Supplied information =
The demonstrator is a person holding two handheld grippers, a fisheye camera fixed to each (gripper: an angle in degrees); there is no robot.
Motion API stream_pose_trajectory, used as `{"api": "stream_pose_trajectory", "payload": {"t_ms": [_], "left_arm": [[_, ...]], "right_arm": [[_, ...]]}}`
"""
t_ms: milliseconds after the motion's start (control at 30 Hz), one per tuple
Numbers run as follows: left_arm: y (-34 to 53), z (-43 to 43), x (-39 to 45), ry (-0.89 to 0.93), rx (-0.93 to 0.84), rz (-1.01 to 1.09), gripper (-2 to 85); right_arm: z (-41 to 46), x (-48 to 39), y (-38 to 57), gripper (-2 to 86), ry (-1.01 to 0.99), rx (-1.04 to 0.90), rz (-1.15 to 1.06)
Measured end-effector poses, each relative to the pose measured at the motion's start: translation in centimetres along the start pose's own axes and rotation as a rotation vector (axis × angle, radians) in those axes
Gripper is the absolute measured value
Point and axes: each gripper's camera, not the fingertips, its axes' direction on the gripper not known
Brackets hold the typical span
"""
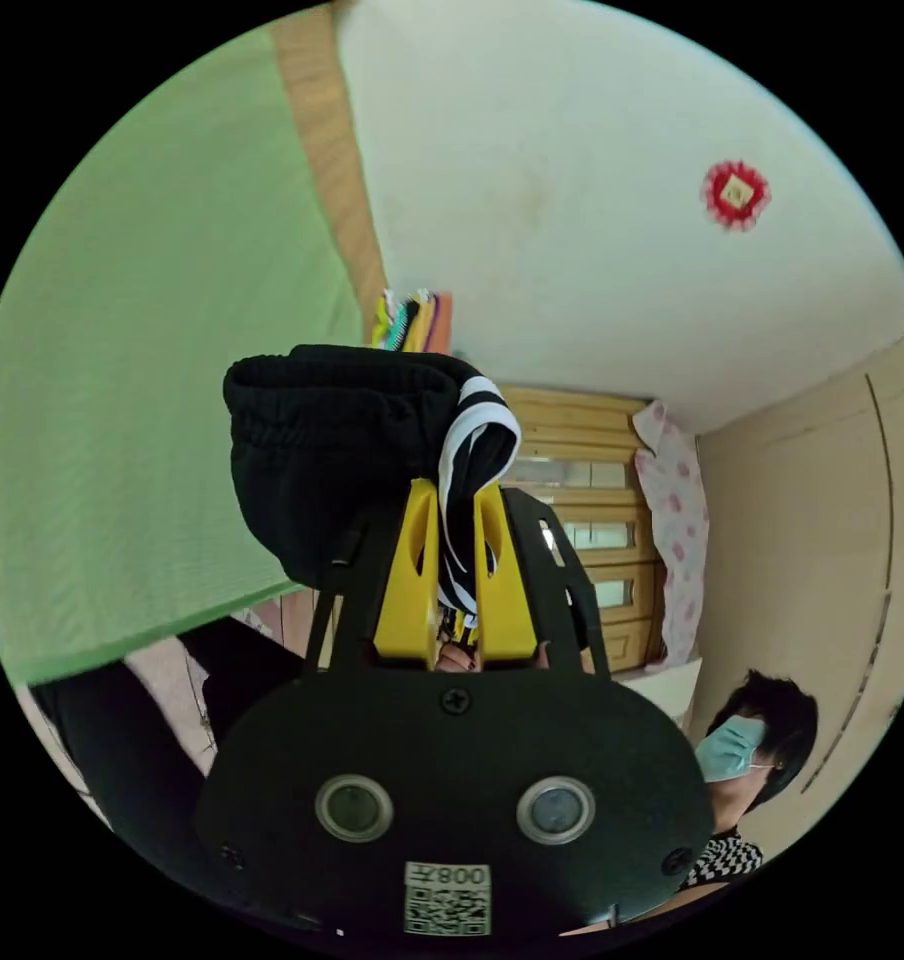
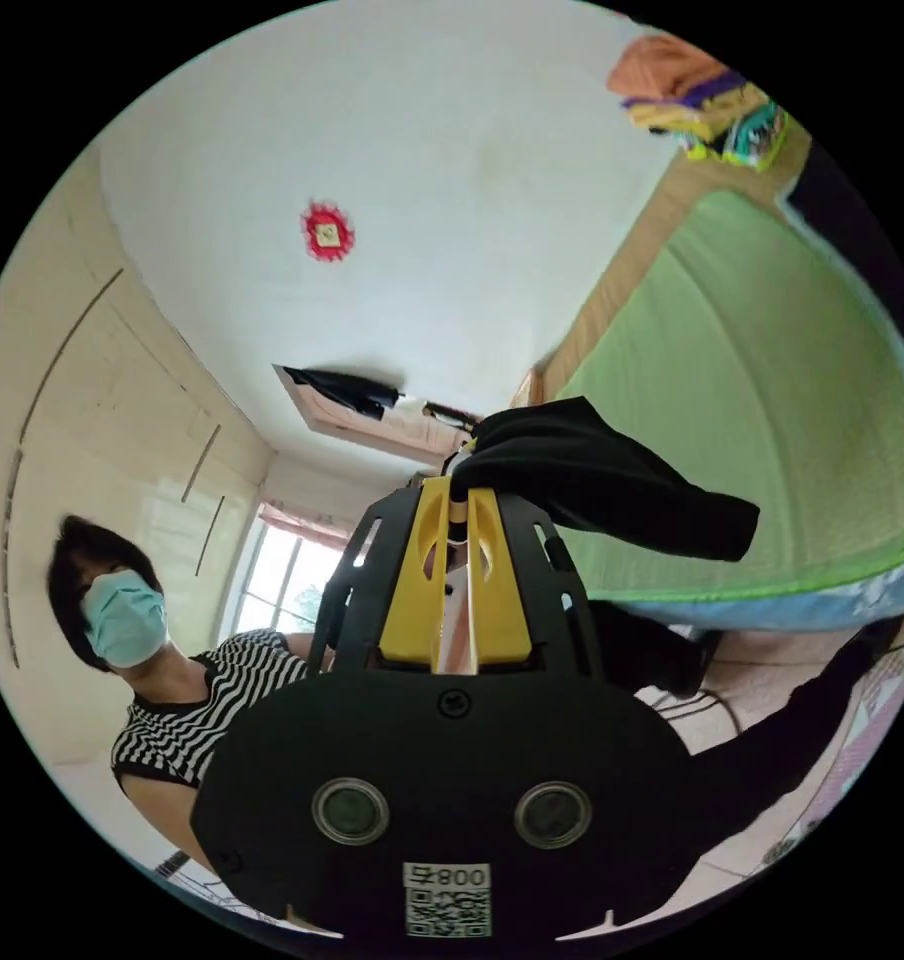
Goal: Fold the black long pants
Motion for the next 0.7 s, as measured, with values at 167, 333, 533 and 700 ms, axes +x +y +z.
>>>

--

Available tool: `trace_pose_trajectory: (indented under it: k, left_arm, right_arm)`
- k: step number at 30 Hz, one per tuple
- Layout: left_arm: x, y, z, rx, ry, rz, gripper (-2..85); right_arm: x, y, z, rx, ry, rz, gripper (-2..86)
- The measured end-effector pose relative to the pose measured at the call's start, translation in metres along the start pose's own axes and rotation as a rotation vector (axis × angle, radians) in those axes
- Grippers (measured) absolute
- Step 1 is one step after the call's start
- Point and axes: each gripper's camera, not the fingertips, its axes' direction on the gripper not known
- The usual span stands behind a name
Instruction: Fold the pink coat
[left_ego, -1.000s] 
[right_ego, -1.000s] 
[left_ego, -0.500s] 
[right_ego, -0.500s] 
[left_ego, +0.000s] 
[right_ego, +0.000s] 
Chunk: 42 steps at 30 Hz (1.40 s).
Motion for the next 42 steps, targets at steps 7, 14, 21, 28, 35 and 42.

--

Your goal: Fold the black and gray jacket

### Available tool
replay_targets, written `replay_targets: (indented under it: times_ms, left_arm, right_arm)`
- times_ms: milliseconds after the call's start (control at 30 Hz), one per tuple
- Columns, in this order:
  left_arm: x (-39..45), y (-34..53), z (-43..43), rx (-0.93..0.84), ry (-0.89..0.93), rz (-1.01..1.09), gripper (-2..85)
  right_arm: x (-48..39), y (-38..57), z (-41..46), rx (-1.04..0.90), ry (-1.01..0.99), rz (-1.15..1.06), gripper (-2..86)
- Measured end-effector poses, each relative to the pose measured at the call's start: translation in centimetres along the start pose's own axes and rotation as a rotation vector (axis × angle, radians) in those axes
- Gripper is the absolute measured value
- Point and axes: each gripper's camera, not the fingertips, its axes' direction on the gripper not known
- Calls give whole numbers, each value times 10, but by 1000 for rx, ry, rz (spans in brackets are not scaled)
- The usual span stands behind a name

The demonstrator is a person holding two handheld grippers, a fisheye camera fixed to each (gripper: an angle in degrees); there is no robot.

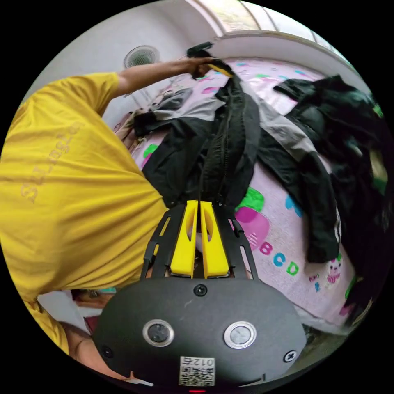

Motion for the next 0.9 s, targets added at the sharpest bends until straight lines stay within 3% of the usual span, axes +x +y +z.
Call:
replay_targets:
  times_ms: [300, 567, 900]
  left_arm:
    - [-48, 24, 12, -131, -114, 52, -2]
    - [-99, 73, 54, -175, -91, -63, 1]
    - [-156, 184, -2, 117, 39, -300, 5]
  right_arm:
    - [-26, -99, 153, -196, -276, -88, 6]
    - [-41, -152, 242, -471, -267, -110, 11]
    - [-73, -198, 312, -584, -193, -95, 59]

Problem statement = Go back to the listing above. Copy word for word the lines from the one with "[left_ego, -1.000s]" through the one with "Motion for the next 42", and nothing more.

Task result =
[left_ego, -1.000s] 
[right_ego, -1.000s] 
[left_ego, -0.500s] 
[right_ego, -0.500s] 
[left_ego, +0.000s] 
[right_ego, +0.000s] 
Chunk: 42 steps at 30 Hz (1.40 s).
Motion for the next 42 steps, targets at steps 7, 14, 21, 28, 35 and 42.

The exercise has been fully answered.